◆ Exercise ◆
What you submit must be an exact copy of the listing below, with no images in it.

◆ Collected material ◆

⁂

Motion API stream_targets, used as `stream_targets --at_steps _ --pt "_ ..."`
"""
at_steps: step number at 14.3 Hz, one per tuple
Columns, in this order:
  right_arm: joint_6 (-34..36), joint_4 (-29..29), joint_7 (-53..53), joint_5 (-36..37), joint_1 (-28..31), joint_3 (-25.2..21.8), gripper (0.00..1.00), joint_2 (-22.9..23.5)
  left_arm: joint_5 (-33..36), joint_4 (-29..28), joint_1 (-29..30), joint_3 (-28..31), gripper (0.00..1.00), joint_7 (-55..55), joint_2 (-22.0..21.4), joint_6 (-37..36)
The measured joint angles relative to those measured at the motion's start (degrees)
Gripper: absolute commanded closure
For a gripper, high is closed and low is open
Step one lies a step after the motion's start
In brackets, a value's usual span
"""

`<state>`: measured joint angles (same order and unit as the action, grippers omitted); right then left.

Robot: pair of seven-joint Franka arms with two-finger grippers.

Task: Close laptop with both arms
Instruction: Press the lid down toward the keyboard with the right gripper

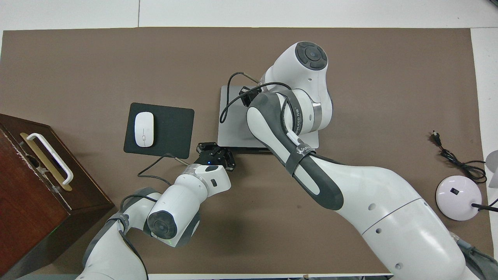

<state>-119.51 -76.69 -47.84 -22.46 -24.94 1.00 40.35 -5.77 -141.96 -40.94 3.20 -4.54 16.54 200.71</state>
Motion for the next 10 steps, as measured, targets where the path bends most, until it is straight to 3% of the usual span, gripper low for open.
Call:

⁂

◆ Result of the task ◆
Motion API stream_targets, used as `stream_targets --at_steps _ --pt "_ ..."`
"""
at_steps: step number at 14.3 Hz, one per tuple
Columns, in this order:
  right_arm: joint_6 (-34..36), joint_4 (-29..29), joint_7 (-53..53), joint_5 (-36..37), joint_1 (-28..31), joint_3 (-25.2..21.8), gripper (0.00..1.00), joint_2 (-22.9..23.5)
  left_arm: joint_5 (-33..36), joint_4 (-29..28), joint_1 (-29..30), joint_3 (-28..31), gripper (0.00..1.00), joint_7 (-55..55), joint_2 (-22.0..21.4), joint_6 (-37..36)
The measured joint angles relative to those measured at the motion's start (degrees)
Gripper: absolute commanded closure
For a gripper, high is closed and low is open
Step one lies a step after the motion's start
In brackets, a value's usual span
"""

`<state>`: measured joint angles (same order and unit as the action, grippers omitted); right then left.

Robot: pair of seven-joint Franka arms with two-finger grippers.

Task: Close laptop with both arms
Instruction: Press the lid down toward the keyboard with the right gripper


<state>-119.51 -76.69 -47.84 -22.46 -24.94 1.00 40.35 -5.77 -141.96 -40.94 3.20 -4.54 16.54 200.71</state>
Motion for the next 10 steps, as measured, targets where the path bends most, until it is straight to 3% of the usual span, gripper low for open.
Call:

This completes the exercise.